Le Département du Trésor des États-Unis a indiqué qu'il doublerait au moins les volumes de rachat pour les titres nominatifs de 10 à 30 ans, allouant 4 milliards de dollars par session au programme. Cette mesure a coïncidé avec une chute brutale des rendements des obligations du Trésor américain, avec le rendement du benchmark de 10 ans tombant à 4,647 % et celui de 30 ans à 5,198 %, réduisant les hausses récentes qui avaient poussé les taux vers des sommets de plusieurs années.
Les rendements des obligations japonaises ont également reculé, avec le rendement du JGB de 10 ans passant de 2,896 % à 2,842 %, sa plus grande baisse en une seule journée depuis mi-juillet. Cette baisse a suivi une brève poussée à un sommet de 30 ans de 2,945 % plus tôt dans la semaine, en raison de spéculations sur une éventuelle hausse du taux directeur de la Banque du Japon d'ici septembre, d'incertitudes fiscales liées aux propositions de taxe sur la consommation et d'un déficit commercial en augmentation en raison d'importations record de pétrole brut.
En Europe, les rendements des benchmarks allemands de 10 ans ont baissé à 3,251 %, mettant fin à une série de quatre jours de baisse après avoir atteint un sommet de 15 ans de 3,272 % mardi. Le rendement du Schatz à 2 ans, plus sensible aux attentes de taux, a continué de monter pour la cinquième session consécutive à 2,53 %, marquant sa plus longue série de gains depuis août 2025. Les rendements des obligations françaises de 10 ans ont baissé à 4,102 %, rétrécissant les niveaux vus en novembre 2008.
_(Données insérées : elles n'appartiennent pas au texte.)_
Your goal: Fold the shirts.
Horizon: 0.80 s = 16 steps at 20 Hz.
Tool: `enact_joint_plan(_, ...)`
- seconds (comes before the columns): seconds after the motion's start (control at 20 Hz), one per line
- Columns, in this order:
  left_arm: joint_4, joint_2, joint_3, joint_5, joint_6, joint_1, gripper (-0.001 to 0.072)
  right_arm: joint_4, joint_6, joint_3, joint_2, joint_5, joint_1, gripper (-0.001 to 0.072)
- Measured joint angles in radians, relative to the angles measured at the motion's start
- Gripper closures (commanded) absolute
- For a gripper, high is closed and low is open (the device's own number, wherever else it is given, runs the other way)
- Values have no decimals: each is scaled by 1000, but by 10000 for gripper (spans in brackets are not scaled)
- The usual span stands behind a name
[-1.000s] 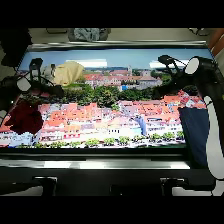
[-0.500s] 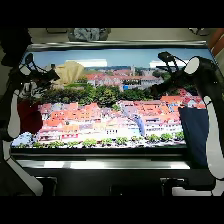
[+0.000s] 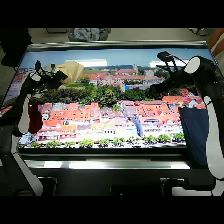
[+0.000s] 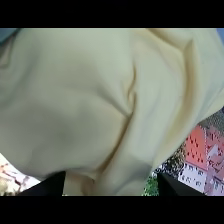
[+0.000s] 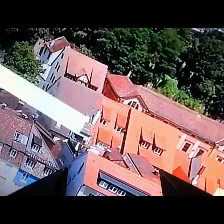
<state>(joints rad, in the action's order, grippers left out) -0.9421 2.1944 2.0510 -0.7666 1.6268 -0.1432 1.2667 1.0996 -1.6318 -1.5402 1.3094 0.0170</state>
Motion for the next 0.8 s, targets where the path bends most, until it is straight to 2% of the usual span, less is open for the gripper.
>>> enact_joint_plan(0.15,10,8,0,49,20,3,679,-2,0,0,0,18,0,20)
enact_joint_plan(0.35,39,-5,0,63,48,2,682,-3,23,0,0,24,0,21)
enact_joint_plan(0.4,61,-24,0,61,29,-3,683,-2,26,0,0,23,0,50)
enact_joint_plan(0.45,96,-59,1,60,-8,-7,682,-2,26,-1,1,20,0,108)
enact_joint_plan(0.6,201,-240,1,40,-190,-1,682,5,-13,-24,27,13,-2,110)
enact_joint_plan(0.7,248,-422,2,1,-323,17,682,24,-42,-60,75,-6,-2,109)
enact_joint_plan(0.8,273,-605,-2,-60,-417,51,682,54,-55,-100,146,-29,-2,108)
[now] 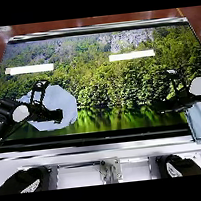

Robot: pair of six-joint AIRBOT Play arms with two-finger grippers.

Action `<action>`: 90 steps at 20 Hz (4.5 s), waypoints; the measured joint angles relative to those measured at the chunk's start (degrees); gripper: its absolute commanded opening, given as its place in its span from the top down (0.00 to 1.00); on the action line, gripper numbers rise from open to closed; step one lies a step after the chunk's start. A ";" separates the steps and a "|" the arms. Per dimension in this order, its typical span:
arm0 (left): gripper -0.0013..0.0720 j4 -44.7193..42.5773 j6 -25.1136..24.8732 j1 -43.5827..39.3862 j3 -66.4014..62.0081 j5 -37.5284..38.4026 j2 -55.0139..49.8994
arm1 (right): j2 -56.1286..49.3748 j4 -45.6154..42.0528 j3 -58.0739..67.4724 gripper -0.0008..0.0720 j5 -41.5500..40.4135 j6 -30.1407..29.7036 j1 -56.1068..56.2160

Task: Fold the shirts.

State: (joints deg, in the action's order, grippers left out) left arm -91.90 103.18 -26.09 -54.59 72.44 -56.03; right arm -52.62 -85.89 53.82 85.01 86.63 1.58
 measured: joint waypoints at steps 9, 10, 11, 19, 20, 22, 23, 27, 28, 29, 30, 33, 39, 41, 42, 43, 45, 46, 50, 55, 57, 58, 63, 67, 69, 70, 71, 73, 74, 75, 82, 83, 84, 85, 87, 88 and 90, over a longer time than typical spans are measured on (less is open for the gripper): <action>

Les prix du marché suggèrent des attentes élevées pour une étroite politique monétaire, avec les marchés de swaps indiquant une forte probabilité d'une hausse de 25 points de base du taux directeur de la Banque centrale européenne le mois prochain, même si l'inflation de la zone euro reste proche de 3 %.
Les marchés énergétiques ont ajouté à la volatilité du contexte, avec le brut de Brent se maintenant au-dessus de 91 dollars le baril en raison de tensions géopolitiques persistantes dans le détroit d'Ormuz, un important itinéraire de transit pour les expéditions mondiales de pétrole. Les données de Kpler indiquent des trafics quotidiens persistants de navires de commerce, reflétant des incertitudes commerciales plus larges.
Ces développements suivent les commentaires du président de la Réserve fédérale, Kevin Warsh, qui doit intervenir au symposium de Jackson Hole plus tard ce mois, où des signaux supplémentaires sur la direction de la politique monétaire américaine sont attendus.